Task to carry out: Every line below from the one containing "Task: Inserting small" through the one containing "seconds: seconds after" must be transcribed exactly. Omit all lines outside that stretch.

===== Dataset records =====

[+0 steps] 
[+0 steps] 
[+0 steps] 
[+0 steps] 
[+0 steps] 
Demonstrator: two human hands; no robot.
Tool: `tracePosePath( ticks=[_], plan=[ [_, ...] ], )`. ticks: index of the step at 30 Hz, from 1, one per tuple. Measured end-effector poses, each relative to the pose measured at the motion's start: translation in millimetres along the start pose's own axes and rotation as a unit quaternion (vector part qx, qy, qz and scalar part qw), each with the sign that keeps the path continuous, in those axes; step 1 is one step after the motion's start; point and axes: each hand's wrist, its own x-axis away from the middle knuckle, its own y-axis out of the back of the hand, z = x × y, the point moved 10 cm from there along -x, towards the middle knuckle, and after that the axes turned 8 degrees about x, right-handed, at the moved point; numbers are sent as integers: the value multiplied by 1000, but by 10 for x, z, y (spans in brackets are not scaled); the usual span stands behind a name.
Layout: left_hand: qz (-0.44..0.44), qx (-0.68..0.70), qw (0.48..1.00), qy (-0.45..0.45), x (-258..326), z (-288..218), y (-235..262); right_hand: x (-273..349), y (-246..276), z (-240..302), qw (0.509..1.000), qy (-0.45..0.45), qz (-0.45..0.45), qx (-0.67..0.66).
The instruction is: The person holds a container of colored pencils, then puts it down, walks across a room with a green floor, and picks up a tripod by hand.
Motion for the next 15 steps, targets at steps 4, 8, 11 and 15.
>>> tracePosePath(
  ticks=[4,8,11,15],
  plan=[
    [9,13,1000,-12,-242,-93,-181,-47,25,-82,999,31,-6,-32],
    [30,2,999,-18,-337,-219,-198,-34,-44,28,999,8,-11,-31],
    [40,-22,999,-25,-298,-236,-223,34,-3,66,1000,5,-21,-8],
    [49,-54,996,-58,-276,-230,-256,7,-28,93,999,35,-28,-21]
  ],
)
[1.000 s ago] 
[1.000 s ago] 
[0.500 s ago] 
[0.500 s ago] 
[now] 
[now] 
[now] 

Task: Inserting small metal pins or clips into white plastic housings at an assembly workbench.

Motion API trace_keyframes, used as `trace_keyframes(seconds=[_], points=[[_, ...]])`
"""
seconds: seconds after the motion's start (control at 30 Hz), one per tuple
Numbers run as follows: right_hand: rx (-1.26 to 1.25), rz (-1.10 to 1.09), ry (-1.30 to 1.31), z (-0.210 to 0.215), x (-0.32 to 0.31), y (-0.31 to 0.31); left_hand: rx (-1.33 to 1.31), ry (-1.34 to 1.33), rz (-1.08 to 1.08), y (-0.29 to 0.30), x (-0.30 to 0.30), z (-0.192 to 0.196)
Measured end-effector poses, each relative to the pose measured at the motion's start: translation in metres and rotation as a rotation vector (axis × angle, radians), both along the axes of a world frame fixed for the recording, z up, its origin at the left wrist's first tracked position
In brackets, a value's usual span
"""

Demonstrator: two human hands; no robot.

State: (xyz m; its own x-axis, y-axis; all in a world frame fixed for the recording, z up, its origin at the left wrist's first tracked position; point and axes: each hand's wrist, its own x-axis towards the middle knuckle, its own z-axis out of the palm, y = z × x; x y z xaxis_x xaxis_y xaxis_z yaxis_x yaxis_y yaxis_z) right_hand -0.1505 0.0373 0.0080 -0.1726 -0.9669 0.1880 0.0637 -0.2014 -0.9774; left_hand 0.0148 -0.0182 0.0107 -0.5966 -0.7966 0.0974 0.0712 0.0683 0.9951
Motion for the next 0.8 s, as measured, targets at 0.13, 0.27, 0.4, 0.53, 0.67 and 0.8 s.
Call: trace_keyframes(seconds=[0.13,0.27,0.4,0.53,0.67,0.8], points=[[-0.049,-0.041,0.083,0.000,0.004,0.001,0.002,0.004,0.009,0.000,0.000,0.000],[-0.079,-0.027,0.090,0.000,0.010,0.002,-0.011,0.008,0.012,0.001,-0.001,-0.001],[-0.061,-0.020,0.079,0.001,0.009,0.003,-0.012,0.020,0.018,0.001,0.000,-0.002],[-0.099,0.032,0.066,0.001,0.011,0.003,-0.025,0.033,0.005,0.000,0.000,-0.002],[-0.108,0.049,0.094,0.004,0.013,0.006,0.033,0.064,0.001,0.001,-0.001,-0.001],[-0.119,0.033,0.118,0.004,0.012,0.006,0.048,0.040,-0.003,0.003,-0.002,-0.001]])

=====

Solution for this task:
Task: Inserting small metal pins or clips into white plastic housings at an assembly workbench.

Motion API trace_keyframes, used as `trace_keyframes(seconds=[_], points=[[_, ...]])`
"""
seconds: seconds after the motion's start (control at 30 Hz), one per tuple

That completes the answer.